For 3 years, it ran in the Greeley Tribune. Since then, it has run in various subsidiaries of the Douglas County News Press. I still have most of my columns in digital format.
For many years, I only gave myself one rule: try to work the word "library" into every piece. My intent was to think in public about just what librarianship means at the end of the 20th century and beginning of the 21st.
There have been many advantages for me. I found that putting library plans out in front of the public, and getting feedback about them, helped me make better decisions. Sometimes, I found that it was very difficult for me to describe those plans or policies -- the kind of thing that makes me realize that they might not be good ideas after all. The weekly discipline of explaining my profession to the public keeps me more mindful, more honest. It also has provided steady visibility for the library and its issues.

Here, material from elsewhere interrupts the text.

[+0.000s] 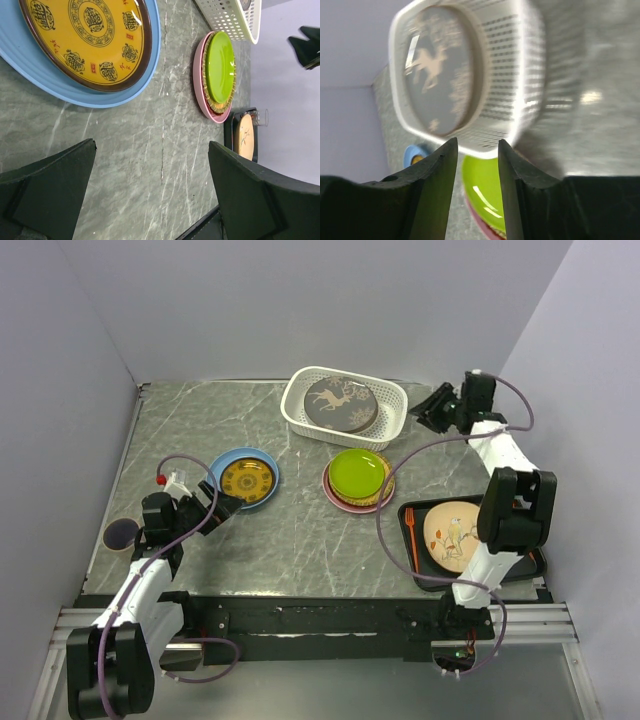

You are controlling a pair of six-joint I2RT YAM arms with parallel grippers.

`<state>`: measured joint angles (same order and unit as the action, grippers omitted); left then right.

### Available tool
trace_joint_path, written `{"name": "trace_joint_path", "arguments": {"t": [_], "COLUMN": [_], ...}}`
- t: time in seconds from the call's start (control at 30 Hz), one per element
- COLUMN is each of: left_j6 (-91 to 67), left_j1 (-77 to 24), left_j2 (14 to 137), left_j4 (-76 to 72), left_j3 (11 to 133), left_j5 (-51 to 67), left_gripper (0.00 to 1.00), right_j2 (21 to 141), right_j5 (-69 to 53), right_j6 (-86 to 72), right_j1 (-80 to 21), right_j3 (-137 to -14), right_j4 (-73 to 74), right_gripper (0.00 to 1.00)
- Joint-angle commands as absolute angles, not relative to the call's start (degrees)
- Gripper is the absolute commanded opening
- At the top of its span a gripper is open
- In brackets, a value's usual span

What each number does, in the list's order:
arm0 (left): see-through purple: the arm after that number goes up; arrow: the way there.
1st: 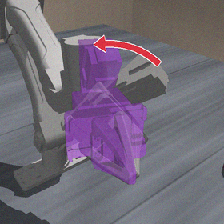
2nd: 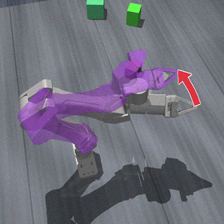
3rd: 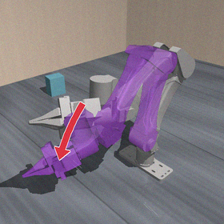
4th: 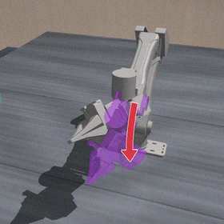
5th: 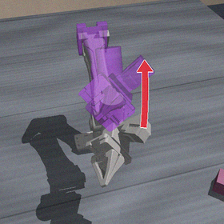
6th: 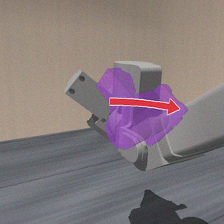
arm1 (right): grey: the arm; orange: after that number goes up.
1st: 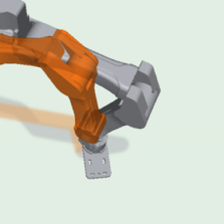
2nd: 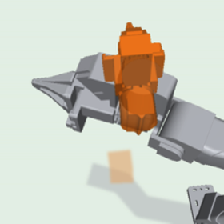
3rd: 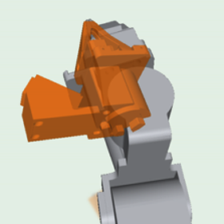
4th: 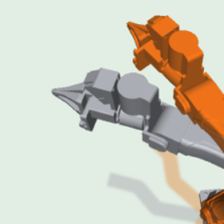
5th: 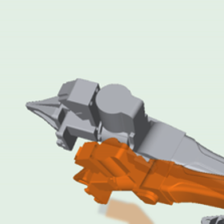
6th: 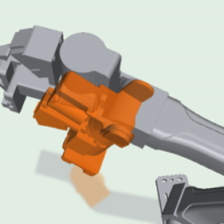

August 9, 2000 - Sturgeon's Law
I've been picking up a lot of old science fiction lately from library book sales. One of the greats is Theodore Sturgeon, who wrote many haunting stories. "More than Human" is probably the best known, about the emergence of a gestalt human being with mutant abilities. But Sturgeon is also the father of something called "Sturgeon's Law," which reads as follows: "Ninety percent of everything is crap."
That may sound cynical. But Sturgeon was not a cynical man. He was stating a statistical observation about the endurance of quality. Pick up a TV Guide sometime and apply your standards to the listings for any particular night, and you'll see what I mean.
I quoted Sturgeon's law the other day to a retired librarian, and said I thought it clearly applied to the World Wide Web. In the early days of the Internet, most of the content was supplied by research institutions. That meant that the quality tended to be very high.
But now anybody can put up a web page, and a good many anybodies have. Ninety percent of what's out there now, well, is crap. By that I mean it is ill-focused, rambling, often unattributed, erroneous, or content-free.
So this former librarian said, "What about our collections?" (meaning the books, movies, magazines, and other materials we buy for the public). He wanted to know whether I thought today's public library were a source of high, or low culture.
"Yes," I said.
You can find great books in the library. But they aren't the best used. You can find powerful and technically superior movies in the library. But the Barney videos are just as popular.
You can find thought-provoking and impeccably researched articles in our magazines. But they are overwhelmingly outnumbered by articles on how to get and hold a man, or the latest fashion in hair do-dads.
I gather all this used to make some librarians indignant. They felt that their job was to raise the moral tone of a community, and they could get a little huffy when the community didn't cooperate.
But today's librarians are, I think, both more honest, and less arrogant. As a consequence, our libraries are also far, far better used. Put baldly, we are not so powerful that anything we buy will be enthusiastically embraced by our patrons.
We don't direct the reading tastes of the public. We reflect them. We don't write the books on our shelves. We purchase them.
And the books that get published are the end result of a host of factors. Sometimes it's the topic itself that's interesting (the Titanic). Sometimes it's the approach that ensures popularity (kiss and tell). Sometimes it's the campaign to promote the book (the latest Harry Potter).
At any rate, many, many agents, authors, editors, book designers and distributors have a crack at a book long before they make it to the library. We're the last stop, not the first.
But I also wonder sometimes about the whole idea of "high" versus "low" culture. While I think I grasp the distinction between professional wrestling and the symphony, I can't help but remember that Shakespeare, in his day, was the treat of the peasants.
Ninety percent of what gets produced may well be crap. But that 10% that endures can be created in any age. And the surest test of its quality isn't necessarily who wrote it or approved of it at the time. There is only one test of cultural quality: endurance. And that 10% makes all the rest of it worthwhile.